For majority of a driving task, human gaze remains on the road in front of the vehicle as this is where the vehicle is headed to. When deep learning models are trained on this gaze map, they invariably recognize this pattern and learn to keep the focus there. However, this is not enough since there might be important regions away from the center of the road which demand attention - such as when cars or pedestrians approach from the sides. Thus, relying only gaze data does not help capture these important cues.
Figure 1 shows an example of an accident-prone situation, where the predicted saliency maps from an algorithm trained using different target labels are shown. Gaze-only models were able to detect the car ahead, but completely missed the pedestrian jaywalking. In contrast, our approach successfully detects both objects since it has learnt to predict semantic context in an image.

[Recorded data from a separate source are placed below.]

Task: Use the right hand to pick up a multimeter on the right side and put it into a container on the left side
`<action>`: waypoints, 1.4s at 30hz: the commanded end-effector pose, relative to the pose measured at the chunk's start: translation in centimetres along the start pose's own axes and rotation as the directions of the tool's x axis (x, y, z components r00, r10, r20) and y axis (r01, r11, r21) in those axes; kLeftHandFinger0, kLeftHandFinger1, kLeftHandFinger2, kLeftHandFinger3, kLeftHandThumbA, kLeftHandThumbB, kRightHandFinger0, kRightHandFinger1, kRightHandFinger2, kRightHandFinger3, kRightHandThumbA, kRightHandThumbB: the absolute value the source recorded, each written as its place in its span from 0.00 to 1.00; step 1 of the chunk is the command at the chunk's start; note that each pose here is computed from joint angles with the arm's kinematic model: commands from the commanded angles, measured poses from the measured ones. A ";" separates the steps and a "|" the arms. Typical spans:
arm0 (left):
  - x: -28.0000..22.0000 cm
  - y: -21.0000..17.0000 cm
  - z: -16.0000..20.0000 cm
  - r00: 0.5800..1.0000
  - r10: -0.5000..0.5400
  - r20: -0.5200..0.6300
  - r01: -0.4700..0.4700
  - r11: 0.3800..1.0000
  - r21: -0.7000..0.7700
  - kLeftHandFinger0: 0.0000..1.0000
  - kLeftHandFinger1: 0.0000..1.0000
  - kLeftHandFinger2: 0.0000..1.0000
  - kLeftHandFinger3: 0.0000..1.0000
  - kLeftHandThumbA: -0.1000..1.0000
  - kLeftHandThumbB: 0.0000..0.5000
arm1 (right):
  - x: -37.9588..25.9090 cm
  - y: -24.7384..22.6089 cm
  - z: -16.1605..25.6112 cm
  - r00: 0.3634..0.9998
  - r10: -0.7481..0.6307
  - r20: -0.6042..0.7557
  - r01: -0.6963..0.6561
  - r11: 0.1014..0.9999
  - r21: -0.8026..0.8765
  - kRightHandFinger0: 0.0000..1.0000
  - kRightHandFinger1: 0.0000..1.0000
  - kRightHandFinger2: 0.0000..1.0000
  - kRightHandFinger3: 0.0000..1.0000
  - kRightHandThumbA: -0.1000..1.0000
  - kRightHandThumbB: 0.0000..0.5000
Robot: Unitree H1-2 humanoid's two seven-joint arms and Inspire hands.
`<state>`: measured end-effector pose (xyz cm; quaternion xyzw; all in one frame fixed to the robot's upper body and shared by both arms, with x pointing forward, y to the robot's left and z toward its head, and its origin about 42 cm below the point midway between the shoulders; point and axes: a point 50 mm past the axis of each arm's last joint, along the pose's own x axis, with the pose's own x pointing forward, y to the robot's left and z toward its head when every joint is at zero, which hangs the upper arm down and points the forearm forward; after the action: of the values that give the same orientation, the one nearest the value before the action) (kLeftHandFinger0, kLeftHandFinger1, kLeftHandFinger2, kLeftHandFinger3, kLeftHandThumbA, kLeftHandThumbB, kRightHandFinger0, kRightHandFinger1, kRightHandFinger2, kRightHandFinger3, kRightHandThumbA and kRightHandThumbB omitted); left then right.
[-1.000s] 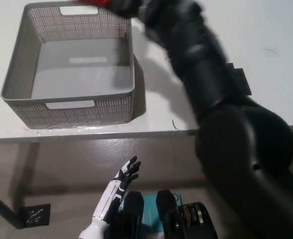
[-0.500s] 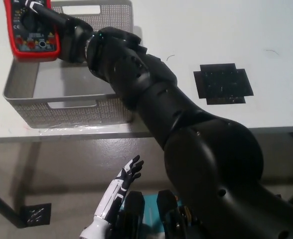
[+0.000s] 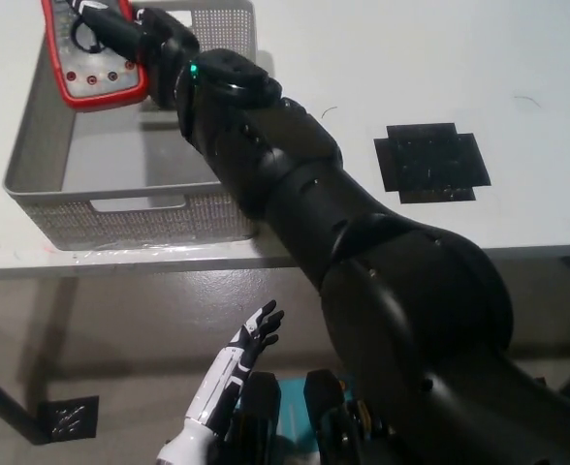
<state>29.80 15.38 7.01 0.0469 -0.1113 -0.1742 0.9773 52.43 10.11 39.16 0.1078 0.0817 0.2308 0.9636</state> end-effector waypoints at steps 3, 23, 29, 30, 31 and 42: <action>1.2 -0.1 1.4 0.996 -0.053 0.076 0.051 0.998 0.025 1.00 1.00 1.00 1.00 1.00 0.98 | -0.7 2.4 6.2 0.964 0.047 0.261 0.028 0.960 -0.279 0.60 0.29 0.73 0.56 0.00 0.34; 1.5 -0.2 2.0 0.996 -0.057 0.069 0.057 0.998 0.002 1.00 1.00 1.00 1.00 1.00 1.00 | -0.3 0.9 4.0 0.972 0.226 0.065 -0.155 0.825 -0.543 1.00 1.00 1.00 1.00 0.63 0.90; 1.7 -0.2 2.1 0.996 -0.060 0.073 0.060 0.998 0.005 1.00 1.00 1.00 1.00 1.00 1.00 | -0.2 -0.3 3.5 0.976 0.212 0.040 -0.153 0.808 -0.569 1.00 1.00 1.00 1.00 0.64 0.85; 1.7 -0.2 2.1 0.995 -0.061 0.074 0.060 0.998 0.005 1.00 1.00 1.00 1.00 1.00 1.00 | -0.2 -0.4 3.5 0.977 0.211 0.038 -0.152 0.806 -0.571 1.00 1.00 1.00 1.00 0.65 0.88; 1.7 -0.2 2.1 0.995 -0.060 0.075 0.060 0.998 0.004 1.00 1.00 1.00 1.00 1.00 1.00 | -0.2 -0.7 3.4 0.977 0.210 0.036 -0.152 0.806 -0.572 1.00 1.00 1.00 1.00 0.67 0.92; 1.5 -0.5 2.0 0.995 -0.068 0.072 0.068 0.998 0.005 1.00 1.00 1.00 1.00 1.00 1.00 | -0.2 -3.1 4.0 0.975 0.209 0.074 -0.145 0.853 -0.501 1.00 1.00 1.00 1.00 0.73 0.90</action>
<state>30.18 14.98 7.83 0.0500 -0.1168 -0.1960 0.9723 53.70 7.75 38.85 -0.1518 0.0000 0.3166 0.9363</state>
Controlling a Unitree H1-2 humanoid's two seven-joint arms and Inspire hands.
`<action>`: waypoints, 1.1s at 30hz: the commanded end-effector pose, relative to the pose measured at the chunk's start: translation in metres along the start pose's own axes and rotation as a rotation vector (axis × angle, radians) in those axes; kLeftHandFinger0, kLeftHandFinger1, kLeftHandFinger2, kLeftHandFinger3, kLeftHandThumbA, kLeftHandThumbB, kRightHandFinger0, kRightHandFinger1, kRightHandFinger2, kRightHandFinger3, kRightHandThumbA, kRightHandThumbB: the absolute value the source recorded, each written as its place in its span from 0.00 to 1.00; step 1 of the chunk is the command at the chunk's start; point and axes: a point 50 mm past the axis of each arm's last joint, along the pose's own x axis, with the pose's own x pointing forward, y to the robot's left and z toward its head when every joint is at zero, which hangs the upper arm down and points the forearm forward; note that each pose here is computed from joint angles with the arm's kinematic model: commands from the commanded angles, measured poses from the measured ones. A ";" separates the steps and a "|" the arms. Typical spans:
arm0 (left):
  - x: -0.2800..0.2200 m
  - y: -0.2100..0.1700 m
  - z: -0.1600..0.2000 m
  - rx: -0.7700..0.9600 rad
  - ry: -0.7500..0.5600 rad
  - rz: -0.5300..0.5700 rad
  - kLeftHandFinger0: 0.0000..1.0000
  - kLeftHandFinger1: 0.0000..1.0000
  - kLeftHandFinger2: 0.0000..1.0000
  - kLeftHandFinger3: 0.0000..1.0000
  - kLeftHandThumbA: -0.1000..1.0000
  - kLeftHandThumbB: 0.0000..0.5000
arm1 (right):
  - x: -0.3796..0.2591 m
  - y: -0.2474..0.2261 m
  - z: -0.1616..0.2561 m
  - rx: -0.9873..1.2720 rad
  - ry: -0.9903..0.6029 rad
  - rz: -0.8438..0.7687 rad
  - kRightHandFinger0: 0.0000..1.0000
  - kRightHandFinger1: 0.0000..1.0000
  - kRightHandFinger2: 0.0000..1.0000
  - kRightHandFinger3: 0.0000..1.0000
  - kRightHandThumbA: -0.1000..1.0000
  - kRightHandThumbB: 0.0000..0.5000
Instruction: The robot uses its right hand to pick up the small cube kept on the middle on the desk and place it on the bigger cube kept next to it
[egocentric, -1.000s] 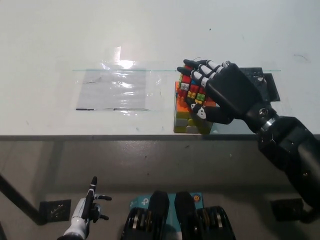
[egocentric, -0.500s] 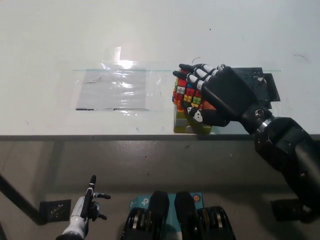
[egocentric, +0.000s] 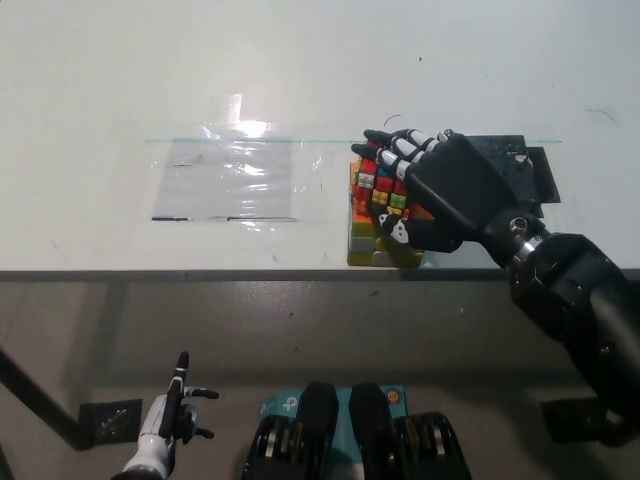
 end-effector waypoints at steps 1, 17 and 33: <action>0.005 0.006 0.011 -0.018 -0.052 0.020 0.35 0.00 0.00 0.00 1.00 1.00 | 0.011 -0.022 -0.010 -0.077 0.016 -0.023 0.00 0.00 0.20 0.71 0.00 0.10; 0.006 0.007 0.014 -0.004 -0.059 0.011 0.36 0.00 0.00 0.00 1.00 1.00 | 0.008 -0.019 -0.004 -0.138 0.086 0.115 1.00 1.00 1.00 1.00 0.78 0.59; 0.004 0.011 0.010 0.002 -0.050 0.025 0.36 0.00 0.00 0.00 1.00 1.00 | 0.005 -0.024 0.016 0.050 0.034 0.001 1.00 1.00 1.00 1.00 0.63 0.87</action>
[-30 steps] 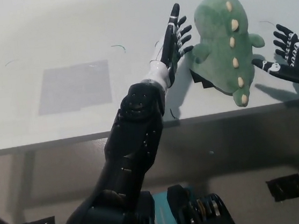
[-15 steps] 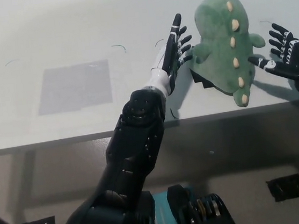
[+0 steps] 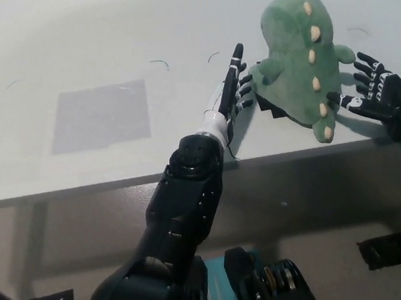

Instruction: Use both hands to pick up a dinasour on the right side and move it to the left side

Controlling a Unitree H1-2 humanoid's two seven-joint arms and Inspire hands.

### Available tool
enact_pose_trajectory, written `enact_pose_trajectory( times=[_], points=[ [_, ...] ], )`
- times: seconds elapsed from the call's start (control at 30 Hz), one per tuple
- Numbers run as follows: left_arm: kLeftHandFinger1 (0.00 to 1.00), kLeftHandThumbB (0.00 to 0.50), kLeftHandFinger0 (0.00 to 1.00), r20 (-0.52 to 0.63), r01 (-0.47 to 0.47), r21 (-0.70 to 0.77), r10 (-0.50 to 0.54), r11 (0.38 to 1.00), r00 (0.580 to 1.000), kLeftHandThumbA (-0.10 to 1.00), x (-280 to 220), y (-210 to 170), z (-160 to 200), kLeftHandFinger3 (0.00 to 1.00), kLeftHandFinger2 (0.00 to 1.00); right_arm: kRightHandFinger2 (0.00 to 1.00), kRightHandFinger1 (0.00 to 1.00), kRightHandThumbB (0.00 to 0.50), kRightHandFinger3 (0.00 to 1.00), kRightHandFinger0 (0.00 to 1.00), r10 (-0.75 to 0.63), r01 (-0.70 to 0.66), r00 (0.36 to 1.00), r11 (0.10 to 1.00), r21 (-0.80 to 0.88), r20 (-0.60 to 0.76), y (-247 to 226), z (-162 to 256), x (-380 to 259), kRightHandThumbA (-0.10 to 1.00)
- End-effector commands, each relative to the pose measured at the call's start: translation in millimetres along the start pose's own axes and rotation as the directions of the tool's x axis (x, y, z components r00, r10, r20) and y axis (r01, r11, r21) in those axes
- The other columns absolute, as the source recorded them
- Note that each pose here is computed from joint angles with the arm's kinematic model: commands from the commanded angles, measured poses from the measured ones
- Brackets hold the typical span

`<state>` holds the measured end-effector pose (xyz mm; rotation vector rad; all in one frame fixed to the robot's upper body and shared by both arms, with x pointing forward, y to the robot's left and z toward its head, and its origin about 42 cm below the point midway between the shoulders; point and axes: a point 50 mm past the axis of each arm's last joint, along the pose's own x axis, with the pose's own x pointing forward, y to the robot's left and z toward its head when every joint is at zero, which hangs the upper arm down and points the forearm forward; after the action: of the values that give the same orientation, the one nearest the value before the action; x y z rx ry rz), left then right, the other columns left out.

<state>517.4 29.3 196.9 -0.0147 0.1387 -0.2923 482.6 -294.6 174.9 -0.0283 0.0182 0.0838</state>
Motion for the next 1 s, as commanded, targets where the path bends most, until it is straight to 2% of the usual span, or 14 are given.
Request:
enact_pose_trajectory(
  times=[0.0, 0.07, 0.1, 0.2, 0.3, 0.4, 0.47, 0.53, 0.6, 0.67, 0.73, 0.8, 0.87, 0.97],
  points=[
    [1.00, 0.312, 1.00, 0.062, 0.012, 0.038, -0.014, 0.999, 0.998, 1.00, 7, -15, 28, 1.00, 1.00, 1.00, 1.00, 0.128, 1.00, 1.00, 0.000, -0.001, 0.997, 1.000, 0.012, 0.082, -2, 16, 6, 1.00],
    [1.00, 0.304, 1.00, 0.051, 0.013, 0.056, -0.016, 0.998, 0.999, 1.00, 9, -17, 33, 1.00, 1.00, 1.00, 1.00, 0.142, 1.00, 1.00, 0.001, -0.003, 0.996, 1.000, 0.018, 0.088, -1, 19, 11, 1.00],
    [1.00, 0.309, 1.00, 0.049, 0.015, 0.057, -0.018, 0.998, 0.999, 1.00, 9, -18, 33, 1.00, 1.00, 1.00, 1.00, 0.174, 1.00, 1.00, 0.001, -0.003, 0.996, 1.000, 0.021, 0.090, 1, 19, 11, 1.00],
    [1.00, 0.310, 1.00, 0.044, 0.027, 0.063, -0.030, 0.998, 0.999, 1.00, 11, -27, 33, 1.00, 1.00, 1.00, 1.00, 0.194, 1.00, 1.00, 0.012, -0.016, 0.995, 0.999, 0.041, 0.103, 11, 22, 15, 1.00],
    [1.00, 0.305, 1.00, 0.043, 0.025, 0.066, -0.028, 0.997, 0.999, 1.00, 11, -29, 33, 1.00, 1.00, 1.00, 1.00, 0.188, 1.00, 1.00, 0.019, -0.023, 0.994, 0.999, 0.040, 0.107, 17, 24, 17, 1.00],
    [1.00, 0.261, 1.00, 0.045, 0.021, 0.063, -0.024, 0.998, 0.999, 1.00, 11, -35, 33, 1.00, 1.00, 1.00, 1.00, 0.215, 1.00, 1.00, 0.034, -0.040, 0.992, 0.998, 0.047, 0.123, 27, 27, 19, 1.00],
    [1.00, 0.260, 1.00, 0.045, 0.019, 0.062, -0.021, 0.998, 0.999, 1.00, 11, -34, 32, 1.00, 1.00, 1.00, 1.00, 0.218, 1.00, 1.00, 0.036, -0.042, 0.992, 0.998, 0.047, 0.122, 28, 26, 19, 1.00],
    [1.00, 0.249, 1.00, 0.038, 0.028, 0.064, -0.031, 0.998, 0.999, 1.00, 10, -43, 33, 1.00, 1.00, 1.00, 1.00, 0.196, 1.00, 1.00, 0.056, -0.066, 0.989, 0.996, 0.067, 0.136, 40, 32, 18, 1.00],
    [1.00, 0.272, 1.00, 0.037, 0.053, 0.033, -0.054, 0.998, 0.998, 1.00, 9, -54, 32, 1.00, 1.00, 1.00, 1.00, 0.187, 1.00, 1.00, 0.080, -0.095, 0.985, 0.991, 0.094, 0.154, 51, 35, 15, 1.00],
    [1.00, 0.275, 1.00, 0.035, 0.063, 0.037, -0.064, 0.997, 0.997, 1.00, 9, -59, 33, 1.00, 1.00, 1.00, 1.00, 0.203, 1.00, 1.00, 0.089, -0.104, 0.983, 0.991, 0.088, 0.160, 57, 36, 15, 1.00],
    [1.00, 0.268, 1.00, 0.042, 0.079, 0.072, -0.083, 0.994, 0.996, 1.00, 9, -65, 34, 1.00, 1.00, 1.00, 1.00, 0.195, 1.00, 1.00, 0.093, -0.106, 0.982, 0.992, 0.067, 0.166, 61, 36, 14, 1.00],
    [1.00, 0.266, 1.00, 0.045, 0.095, 0.094, -0.100, 0.991, 0.994, 1.00, 8, -71, 34, 1.00, 1.00, 1.00, 1.00, 0.215, 1.00, 1.00, 0.085, -0.091, 0.981, 0.995, 0.029, 0.172, 65, 34, 13, 1.00],
    [1.00, 0.272, 1.00, 0.042, 0.098, 0.100, -0.103, 0.990, 0.994, 1.00, 8, -73, 34, 1.00, 1.00, 1.00, 1.00, 0.173, 1.00, 1.00, 0.078, -0.080, 0.984, 0.997, 0.008, 0.162, 66, 33, 13, 1.00],
    [1.00, 0.250, 1.00, 0.030, 0.113, 0.126, -0.118, 0.986, 0.993, 1.00, 7, -78, 31, 1.00, 1.00, 1.00, 1.00, 0.198, 1.00, 1.00, 0.059, -0.058, 0.988, 0.998, -0.007, 0.144, 65, 28, 11, 1.00]
  ],
)
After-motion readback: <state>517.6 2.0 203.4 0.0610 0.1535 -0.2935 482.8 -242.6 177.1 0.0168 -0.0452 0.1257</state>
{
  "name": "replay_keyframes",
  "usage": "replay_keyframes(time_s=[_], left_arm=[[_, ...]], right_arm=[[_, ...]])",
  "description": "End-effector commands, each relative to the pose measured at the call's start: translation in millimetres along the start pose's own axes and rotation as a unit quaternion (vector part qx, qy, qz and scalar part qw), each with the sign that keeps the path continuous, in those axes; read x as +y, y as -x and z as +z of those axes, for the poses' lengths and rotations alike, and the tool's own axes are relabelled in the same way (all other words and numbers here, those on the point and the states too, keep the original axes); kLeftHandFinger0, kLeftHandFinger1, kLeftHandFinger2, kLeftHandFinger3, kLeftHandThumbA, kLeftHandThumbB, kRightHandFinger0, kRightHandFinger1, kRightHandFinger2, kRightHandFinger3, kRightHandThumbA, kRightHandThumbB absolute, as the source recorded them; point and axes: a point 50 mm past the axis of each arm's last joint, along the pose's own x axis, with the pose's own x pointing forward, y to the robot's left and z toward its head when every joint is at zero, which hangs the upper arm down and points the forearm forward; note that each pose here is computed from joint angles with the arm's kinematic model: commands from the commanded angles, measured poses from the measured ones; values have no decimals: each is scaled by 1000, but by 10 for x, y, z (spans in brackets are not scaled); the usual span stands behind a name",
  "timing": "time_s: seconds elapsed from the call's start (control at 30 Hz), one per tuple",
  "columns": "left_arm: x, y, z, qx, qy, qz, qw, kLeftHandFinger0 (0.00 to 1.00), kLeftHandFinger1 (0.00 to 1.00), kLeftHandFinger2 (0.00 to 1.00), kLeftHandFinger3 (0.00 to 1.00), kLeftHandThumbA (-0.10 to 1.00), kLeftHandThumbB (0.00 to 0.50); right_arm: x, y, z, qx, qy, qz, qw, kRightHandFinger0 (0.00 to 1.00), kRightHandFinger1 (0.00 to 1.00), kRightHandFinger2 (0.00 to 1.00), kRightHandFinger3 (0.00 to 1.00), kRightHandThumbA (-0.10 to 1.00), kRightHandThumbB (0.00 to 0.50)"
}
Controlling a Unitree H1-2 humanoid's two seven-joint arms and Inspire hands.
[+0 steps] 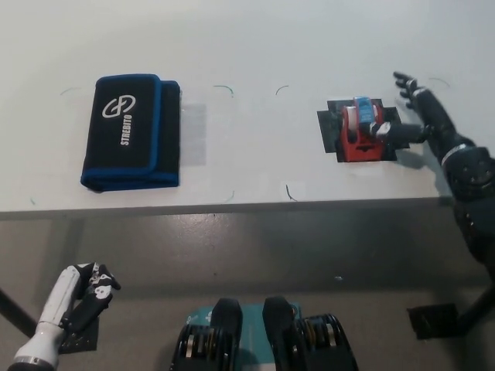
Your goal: Use the right hand to move the tape on the right hand side to the notebook on the left hand side
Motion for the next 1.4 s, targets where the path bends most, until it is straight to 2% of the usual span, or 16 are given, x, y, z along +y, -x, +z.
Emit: replay_keyframes(time_s=[0.0, 0.03, 0.1, 0.17, 0.3, 0.4, 0.63, 0.67, 0.7, 0.73, 0.87, 1.0, 1.07, 1.23, 1.27, 1.37], left_arm=[[77, -79, 115, -28, 2, 20, 999, 15, 14, 163, 294, 352, 222], [77, -80, 116, -29, 3, 19, 999, 23, 17, 164, 295, 338, 223], [75, -86, 113, -22, -3, 20, 1000, 0, 0, 143, 287, 202, 218], [78, -87, 114, -17, -21, 20, 999, 0, 0, 145, 297, 163, 217], [68, -93, 113, -18, -19, 24, 999, 0, 0, 88, 289, -45, 226], [34, -51, 89, -15, -20, 24, 999, 0, 0, 60, 306, -91, 222], [26, -34, 52, -14, -6, 23, 1000, 0, 0, 20, 293, -100, 240], [25, -38, 52, -14, -3, 23, 1000, 0, 0, 7, 285, -99, 246], [24, -39, 57, -11, -1, 23, 1000, 0, 0, 8, 278, -76, 251], [24, -38, 59, -12, 0, 23, 1000, 0, 0, 8, 276, -71, 250], [-6, -7, 39, -11, -2, 21, 1000, 13, 13, 78, 283, -25, 256], [-6, 10, 29, -14, -5, 19, 1000, 0, 0, 17, 272, 44, 269], [-1, 6, 23, -14, 3, 21, 1000, 0, 0, 0, 252, 26, 277], [-19, 2, 55, -16, -11, 22, 1000, 0, 0, 53, 274, 69, 262], [-18, 3, 67, -15, -10, 22, 1000, 33, 29, 103, 283, 149, 260], [-42, 26, 62, -15, -3, 17, 1000, 57, 39, 126, 289, 162, 244]], right_arm=[[31, -42, 140, -45, 7, 1, 999, 1000, 1000, 1000, 1000, 959, 154], [66, -30, 102, -37, 6, 5, 999, 1000, 1000, 1000, 1000, 967, 160], [154, 22, -20, -29, -7, 14, 999, 1000, 1000, 1000, 1000, 993, 169], [216, 60, -94, -25, -14, 23, 999, 1000, 1000, 1000, 1000, 1000, 165], [392, 184, -315, -18, -16, 43, 999, 1000, 1000, 1000, 1000, 1000, 134], [496, 256, -451, -10, -18, 57, 998, 1000, 1000, 1000, 1000, 999, 136], [653, 268, -454, -14, -16, 65, 998, 1000, 1000, 1000, 1000, 1000, 161], [689, 257, -428, -16, -18, 66, 998, 1000, 1000, 1000, 1000, 992, 180], [741, 240, -389, -20, -19, 72, 997, 1000, 1000, 1000, 1000, 1000, 148], [772, 228, -363, -22, -22, 75, 997, 1000, 1000, 1000, 1000, 1000, 148], [955, 197, -268, -28, -24, 88, 995, 1000, 1000, 1000, 1000, 1000, 201], [1139, 137, -116, -32, -33, 103, 994, 1000, 1000, 1000, 1000, 978, 185], [1264, 96, 21, -43, -39, 111, 992, 1000, 1000, 1000, 1000, 982, 223], [1420, 46, 210, -57, -38, 123, 990, 1000, 1000, 1000, 1000, 989, 235], [1508, 22, 330, -72, -24, 132, 988, 1000, 1000, 1000, 1000, 1000, 246], [1616, 9, 431, -77, -36, 143, 986, 1000, 1000, 1000, 1000, 983, 288]])
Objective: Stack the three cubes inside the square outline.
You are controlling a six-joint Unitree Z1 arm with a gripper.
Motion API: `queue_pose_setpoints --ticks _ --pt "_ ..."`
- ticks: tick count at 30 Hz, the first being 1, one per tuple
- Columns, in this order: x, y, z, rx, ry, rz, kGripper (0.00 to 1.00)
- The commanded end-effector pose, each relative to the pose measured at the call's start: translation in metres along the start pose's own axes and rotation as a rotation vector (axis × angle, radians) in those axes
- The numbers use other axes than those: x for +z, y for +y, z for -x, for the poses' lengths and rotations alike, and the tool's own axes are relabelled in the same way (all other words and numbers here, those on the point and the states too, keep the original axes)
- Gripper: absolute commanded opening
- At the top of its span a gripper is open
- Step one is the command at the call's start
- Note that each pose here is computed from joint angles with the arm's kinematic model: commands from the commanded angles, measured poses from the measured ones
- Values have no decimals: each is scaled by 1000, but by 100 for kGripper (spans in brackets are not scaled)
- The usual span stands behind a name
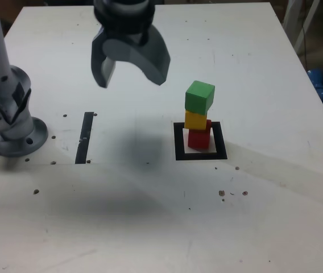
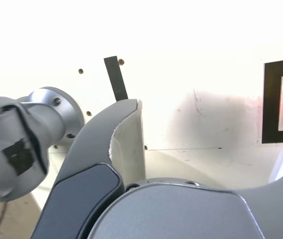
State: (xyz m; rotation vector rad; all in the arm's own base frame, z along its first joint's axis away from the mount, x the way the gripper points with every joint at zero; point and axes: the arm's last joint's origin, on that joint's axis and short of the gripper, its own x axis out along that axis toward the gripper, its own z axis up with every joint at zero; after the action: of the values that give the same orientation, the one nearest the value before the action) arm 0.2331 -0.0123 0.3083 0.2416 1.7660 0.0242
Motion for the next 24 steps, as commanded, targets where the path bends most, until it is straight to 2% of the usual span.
queue_pose_setpoints --ticks 1,6,12,17,24 --pt "-16 -5 -22 -8 49 5 100" --pt "-35 -10 -45 -26 54 36 100" --pt "-55 -16 -67 -63 33 68 100" --pt "-61 -20 -81 -92 18 76 100" --pt "-64 -24 -99 -117 25 74 100"
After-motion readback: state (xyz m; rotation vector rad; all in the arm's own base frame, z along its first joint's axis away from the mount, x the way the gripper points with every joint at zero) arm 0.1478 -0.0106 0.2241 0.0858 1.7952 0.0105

It is important to note, however, that semantics alone does not completely provide insights into the action that a driver might take at run-time. This is because a saliency map obtained only from training on semantics will give an equal-weighted attention on all the objects present. Also, when there is no object of relevance (i.e. an empty road near the countryside), this saliency map will not provide any attention. In reality, here the focus should be towards road boundaries, lane dividers, curbs etc. These regions can be effectively learnt through gaze information which is an indicator of a driver’s intent. Thus, we design a Semantics Augmented GazE (SAGE) ground-truth, which successfully captures both gaze and semantic context. Figure 2 shows how our proposed ground-truth looks as compared to the existing gaze-only ground-truths.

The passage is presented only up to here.